Activity:
Once you reach the line containing "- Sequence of" in the entries below, write out that line and each one after it down to the line containing "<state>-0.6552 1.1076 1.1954", exactly and with nothing added.

Content starts

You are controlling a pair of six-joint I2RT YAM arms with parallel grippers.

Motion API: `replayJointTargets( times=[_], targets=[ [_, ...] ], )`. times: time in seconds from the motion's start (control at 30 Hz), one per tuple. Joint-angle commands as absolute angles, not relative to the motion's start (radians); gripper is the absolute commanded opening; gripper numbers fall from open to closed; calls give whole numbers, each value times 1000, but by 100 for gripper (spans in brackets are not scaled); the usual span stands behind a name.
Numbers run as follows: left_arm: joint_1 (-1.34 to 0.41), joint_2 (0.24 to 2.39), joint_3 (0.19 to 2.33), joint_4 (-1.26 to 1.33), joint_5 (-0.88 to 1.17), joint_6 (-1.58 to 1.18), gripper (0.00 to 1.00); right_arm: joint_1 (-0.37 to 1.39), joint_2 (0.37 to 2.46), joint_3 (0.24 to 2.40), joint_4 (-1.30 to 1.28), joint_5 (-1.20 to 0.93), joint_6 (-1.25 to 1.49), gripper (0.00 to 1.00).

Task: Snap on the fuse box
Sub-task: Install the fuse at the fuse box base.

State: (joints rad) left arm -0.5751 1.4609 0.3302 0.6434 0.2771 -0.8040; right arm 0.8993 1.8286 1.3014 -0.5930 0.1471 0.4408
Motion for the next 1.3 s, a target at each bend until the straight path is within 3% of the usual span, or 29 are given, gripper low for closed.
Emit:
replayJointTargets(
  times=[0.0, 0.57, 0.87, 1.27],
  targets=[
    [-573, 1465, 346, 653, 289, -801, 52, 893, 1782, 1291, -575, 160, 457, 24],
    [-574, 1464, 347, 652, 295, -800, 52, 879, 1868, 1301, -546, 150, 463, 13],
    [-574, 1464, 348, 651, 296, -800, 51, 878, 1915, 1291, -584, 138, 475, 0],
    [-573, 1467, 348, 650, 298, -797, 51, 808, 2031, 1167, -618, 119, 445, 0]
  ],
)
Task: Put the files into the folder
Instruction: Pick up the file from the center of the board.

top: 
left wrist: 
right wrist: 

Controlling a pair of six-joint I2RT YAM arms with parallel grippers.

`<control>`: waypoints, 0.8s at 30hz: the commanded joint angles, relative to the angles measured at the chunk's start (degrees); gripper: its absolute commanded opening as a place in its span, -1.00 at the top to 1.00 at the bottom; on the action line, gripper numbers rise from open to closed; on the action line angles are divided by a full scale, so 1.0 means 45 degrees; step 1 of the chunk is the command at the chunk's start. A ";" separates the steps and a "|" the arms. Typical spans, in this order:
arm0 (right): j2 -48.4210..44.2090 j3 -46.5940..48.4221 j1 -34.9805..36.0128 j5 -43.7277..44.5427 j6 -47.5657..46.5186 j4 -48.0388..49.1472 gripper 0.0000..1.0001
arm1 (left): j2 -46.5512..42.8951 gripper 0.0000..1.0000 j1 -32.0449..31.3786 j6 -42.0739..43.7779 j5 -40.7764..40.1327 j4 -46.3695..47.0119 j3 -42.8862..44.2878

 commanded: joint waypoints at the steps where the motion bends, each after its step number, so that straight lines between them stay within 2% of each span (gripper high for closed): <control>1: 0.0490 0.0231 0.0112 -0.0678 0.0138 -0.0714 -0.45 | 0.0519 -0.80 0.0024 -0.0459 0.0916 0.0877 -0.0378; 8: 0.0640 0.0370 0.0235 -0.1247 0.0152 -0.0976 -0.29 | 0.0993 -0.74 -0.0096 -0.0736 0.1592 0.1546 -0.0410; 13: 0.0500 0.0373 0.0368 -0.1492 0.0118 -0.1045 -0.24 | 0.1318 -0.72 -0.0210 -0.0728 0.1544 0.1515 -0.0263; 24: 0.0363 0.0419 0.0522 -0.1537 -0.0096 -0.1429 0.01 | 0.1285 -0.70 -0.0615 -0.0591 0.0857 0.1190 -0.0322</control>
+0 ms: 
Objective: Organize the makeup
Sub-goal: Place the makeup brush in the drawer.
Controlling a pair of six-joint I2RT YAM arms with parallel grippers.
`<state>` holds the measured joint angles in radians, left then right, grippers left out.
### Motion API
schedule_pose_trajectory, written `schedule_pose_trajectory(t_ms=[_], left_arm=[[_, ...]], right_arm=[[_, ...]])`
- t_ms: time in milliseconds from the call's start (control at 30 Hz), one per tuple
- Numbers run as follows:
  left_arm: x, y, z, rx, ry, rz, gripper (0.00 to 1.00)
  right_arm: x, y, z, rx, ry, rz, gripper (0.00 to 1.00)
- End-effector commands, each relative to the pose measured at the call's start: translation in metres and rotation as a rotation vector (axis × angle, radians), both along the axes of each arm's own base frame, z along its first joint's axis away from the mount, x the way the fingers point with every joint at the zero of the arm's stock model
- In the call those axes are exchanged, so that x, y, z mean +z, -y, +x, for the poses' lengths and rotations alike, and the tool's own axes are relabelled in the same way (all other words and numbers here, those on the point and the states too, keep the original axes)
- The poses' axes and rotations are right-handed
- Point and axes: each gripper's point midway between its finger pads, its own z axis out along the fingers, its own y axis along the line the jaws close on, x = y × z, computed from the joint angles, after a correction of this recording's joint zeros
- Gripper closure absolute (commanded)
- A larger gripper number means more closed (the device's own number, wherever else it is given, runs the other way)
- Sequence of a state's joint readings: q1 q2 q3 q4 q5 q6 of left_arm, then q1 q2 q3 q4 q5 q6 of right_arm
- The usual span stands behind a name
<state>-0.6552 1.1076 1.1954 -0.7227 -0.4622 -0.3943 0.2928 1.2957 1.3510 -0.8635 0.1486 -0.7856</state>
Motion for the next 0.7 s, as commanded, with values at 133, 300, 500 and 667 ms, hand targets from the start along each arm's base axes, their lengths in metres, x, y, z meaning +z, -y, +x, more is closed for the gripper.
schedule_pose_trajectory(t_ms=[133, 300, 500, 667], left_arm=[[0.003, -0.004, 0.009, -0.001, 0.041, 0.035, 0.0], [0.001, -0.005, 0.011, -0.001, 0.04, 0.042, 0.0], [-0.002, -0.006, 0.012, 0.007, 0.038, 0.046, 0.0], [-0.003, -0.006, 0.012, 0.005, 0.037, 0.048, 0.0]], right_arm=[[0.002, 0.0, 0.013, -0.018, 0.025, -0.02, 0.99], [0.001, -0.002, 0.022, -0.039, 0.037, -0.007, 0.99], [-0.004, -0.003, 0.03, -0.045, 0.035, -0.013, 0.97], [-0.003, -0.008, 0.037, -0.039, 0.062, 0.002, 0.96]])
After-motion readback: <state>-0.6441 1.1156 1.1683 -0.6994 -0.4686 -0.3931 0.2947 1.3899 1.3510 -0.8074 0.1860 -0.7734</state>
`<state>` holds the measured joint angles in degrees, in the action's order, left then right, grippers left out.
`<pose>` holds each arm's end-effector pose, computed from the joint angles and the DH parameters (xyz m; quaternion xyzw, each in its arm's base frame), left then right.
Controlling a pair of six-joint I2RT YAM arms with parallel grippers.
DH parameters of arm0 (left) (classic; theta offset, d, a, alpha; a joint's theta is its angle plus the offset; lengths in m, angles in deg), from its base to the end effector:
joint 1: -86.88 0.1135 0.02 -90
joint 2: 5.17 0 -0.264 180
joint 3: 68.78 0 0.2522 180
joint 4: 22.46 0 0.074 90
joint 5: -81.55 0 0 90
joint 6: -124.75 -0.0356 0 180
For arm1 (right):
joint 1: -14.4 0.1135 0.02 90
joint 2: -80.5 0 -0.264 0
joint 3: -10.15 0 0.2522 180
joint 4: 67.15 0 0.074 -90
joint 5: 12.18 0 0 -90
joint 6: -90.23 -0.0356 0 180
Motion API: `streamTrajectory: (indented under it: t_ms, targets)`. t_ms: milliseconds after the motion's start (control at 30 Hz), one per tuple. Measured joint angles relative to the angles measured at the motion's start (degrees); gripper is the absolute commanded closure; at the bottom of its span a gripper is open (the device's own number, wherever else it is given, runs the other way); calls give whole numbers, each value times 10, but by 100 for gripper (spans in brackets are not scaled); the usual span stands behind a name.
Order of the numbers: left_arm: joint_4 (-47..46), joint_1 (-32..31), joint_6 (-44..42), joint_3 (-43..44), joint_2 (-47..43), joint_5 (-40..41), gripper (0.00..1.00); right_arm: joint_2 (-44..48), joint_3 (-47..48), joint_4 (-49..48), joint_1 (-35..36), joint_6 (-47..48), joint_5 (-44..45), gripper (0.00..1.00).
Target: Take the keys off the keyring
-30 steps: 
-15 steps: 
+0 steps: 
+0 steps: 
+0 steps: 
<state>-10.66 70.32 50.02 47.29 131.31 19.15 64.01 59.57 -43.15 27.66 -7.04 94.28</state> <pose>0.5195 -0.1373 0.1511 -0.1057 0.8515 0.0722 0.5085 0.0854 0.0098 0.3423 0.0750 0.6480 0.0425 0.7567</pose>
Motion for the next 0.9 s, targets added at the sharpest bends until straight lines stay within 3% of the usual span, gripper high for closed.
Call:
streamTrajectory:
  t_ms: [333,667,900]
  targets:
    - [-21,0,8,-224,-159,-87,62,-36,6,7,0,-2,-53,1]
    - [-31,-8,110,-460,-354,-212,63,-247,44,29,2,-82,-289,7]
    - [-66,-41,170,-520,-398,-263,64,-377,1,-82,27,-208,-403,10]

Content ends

Task solution:
- Sequence of a state's joint readings: q1 q2 q3 q4 q5 q6 of left_arm, then q1 q2 q3 q4 q5 q6 of right_arm
- The usual span stands behind a name
<state>-0.6552 1.1076 1.1954 -0.7227 -0.4622 -0.3943 0.2928 1.2957 1.3510 -0.8635 0.1486 -0.7856</state>

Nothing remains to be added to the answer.